Thursday, September 27, 2012

Britney-ing the Witness

There's a rumor going around, probably perpetuated by Sam Lutfi's defense team, that Britney's not testifying because she would defend Sam on the stand (even though the judge says it would cause Britney irrevocable harm to testify).
There are probably some people who buy that, some who think Sam is a good guy and didn't do anything bad to Britney. It just doesn't matter. Sam is suing the Spears family (Jamie and Lynne, but mostly Lynne for the book she wrote in 2008*) for defamation of character and causing irreparable damage to his reputation, plus breach of contract. The problem is, how can you defame a character that's already been dragged through the mud?
If Britney were to take the stand, what could she say other than, "Sam never did those things my mother alleged in her book." If she says that, then clearly the Spears' lawyers would ask her who did, forcing her to admit that she did it all to herself. Except, she wouldn't throw herself under the bus like that. She can't say her parents did it, because they were never there. Basically, if she testified and didn't want to testify against Sam she wouldn't be able to say anything.
It seems that Sam won't win in court, so he's aiming for a win with the public by making it look like Britney's team won't allow her to testify, not because it would do her harm, but because it would prove that Sam is not guilty of what Lynne alleges he's done.
Of course, it's quite possible that Lynne did exaggerate some of the things she wrote. Even if she did, how can she do more harm to Sam's character or reputation than he's already (allegedly) done to himself. How many stories have we heard over the years and restraining orders read? It would seem his character has been quite damaged already, well before Lynne even met him.
I'm not a lawyer, but wouldn't;t this backlog of evidence point to him being the kind of guy who would drug Britney and take her phones away? The Spears' lawyers wouldn't have to prove he did those things, just that he was capable of it. Truthfully, either he drugged Britney or she drugged herself. Lynne says he did it, and if her lawyers can prove he's that kind of guy, then I don't see how Sam can argue his character was defamed or reputation damaged.
Curiously, I don't remember Sam ever suing any of those other people who said all those nasty things about him. Oh, wait, they don't have Spears money. Obviously, if you're poor, you can call Sam any name you want. Get some money, and he'll come after you. Oops, I think I insinuated he's a gold digger. He might sue me for defamation. Actually, I have no money. Never mind.

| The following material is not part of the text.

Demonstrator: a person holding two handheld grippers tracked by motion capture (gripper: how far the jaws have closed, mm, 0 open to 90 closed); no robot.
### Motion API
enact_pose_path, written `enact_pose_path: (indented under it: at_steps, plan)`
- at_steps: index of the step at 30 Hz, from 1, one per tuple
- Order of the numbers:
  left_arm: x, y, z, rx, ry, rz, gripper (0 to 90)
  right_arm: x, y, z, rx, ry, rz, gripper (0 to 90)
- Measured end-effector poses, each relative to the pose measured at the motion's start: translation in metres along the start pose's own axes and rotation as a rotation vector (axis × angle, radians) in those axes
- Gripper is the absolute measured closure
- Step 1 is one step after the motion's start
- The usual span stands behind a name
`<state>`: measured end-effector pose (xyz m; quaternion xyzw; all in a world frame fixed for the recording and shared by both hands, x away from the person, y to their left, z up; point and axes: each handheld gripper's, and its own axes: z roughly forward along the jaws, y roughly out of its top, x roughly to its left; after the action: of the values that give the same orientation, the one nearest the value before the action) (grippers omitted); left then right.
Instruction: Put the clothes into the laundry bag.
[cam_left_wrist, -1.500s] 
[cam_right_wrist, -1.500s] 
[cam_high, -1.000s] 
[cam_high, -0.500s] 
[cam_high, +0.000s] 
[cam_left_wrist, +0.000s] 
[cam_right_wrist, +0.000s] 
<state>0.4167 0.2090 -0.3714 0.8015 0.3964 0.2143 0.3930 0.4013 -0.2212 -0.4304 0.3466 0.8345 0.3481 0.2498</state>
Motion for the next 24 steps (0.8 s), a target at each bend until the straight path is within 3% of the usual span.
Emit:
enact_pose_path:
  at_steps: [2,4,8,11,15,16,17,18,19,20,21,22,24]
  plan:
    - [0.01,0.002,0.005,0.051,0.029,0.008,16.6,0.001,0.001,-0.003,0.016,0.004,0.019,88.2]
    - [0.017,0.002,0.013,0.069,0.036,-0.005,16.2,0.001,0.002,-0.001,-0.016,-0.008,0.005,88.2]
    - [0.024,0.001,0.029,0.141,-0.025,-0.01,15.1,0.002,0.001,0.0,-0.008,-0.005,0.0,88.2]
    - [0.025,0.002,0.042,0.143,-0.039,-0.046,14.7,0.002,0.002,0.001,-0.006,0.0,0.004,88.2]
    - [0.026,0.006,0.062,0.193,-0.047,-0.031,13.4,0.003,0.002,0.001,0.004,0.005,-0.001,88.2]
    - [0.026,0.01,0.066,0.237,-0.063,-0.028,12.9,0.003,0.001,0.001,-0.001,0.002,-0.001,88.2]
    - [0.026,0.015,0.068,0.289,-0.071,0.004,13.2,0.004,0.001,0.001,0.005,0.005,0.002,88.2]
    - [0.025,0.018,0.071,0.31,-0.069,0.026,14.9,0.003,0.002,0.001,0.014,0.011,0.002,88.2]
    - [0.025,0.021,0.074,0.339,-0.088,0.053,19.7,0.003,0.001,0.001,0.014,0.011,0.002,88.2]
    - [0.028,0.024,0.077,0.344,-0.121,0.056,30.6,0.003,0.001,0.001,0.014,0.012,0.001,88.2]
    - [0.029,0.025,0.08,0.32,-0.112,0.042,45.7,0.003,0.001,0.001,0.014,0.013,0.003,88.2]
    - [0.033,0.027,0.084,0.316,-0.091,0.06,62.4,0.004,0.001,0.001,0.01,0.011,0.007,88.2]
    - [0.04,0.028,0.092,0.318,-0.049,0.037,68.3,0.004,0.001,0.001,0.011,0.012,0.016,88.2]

*Here's the saddest thing: that book turned Lynne Spears into Dina Lohan, a woman trying to make money off her daughter's downfall. Had that book never been written, this situation probably wouldn't exist. While she's sitting in court and Sam's lawyers are reading excerpts, I hope she feels guilty.

Thursday, September 20, 2012

Pennies From Heaven

Three shows in and X-Factor has shown us one thing: Britney Spears was worth every penny. Clearly, no one knows whether the show will produce the kind of ratings that will make Fox and Simon Cowell happy. But if they don't, it ain't Britney's fault.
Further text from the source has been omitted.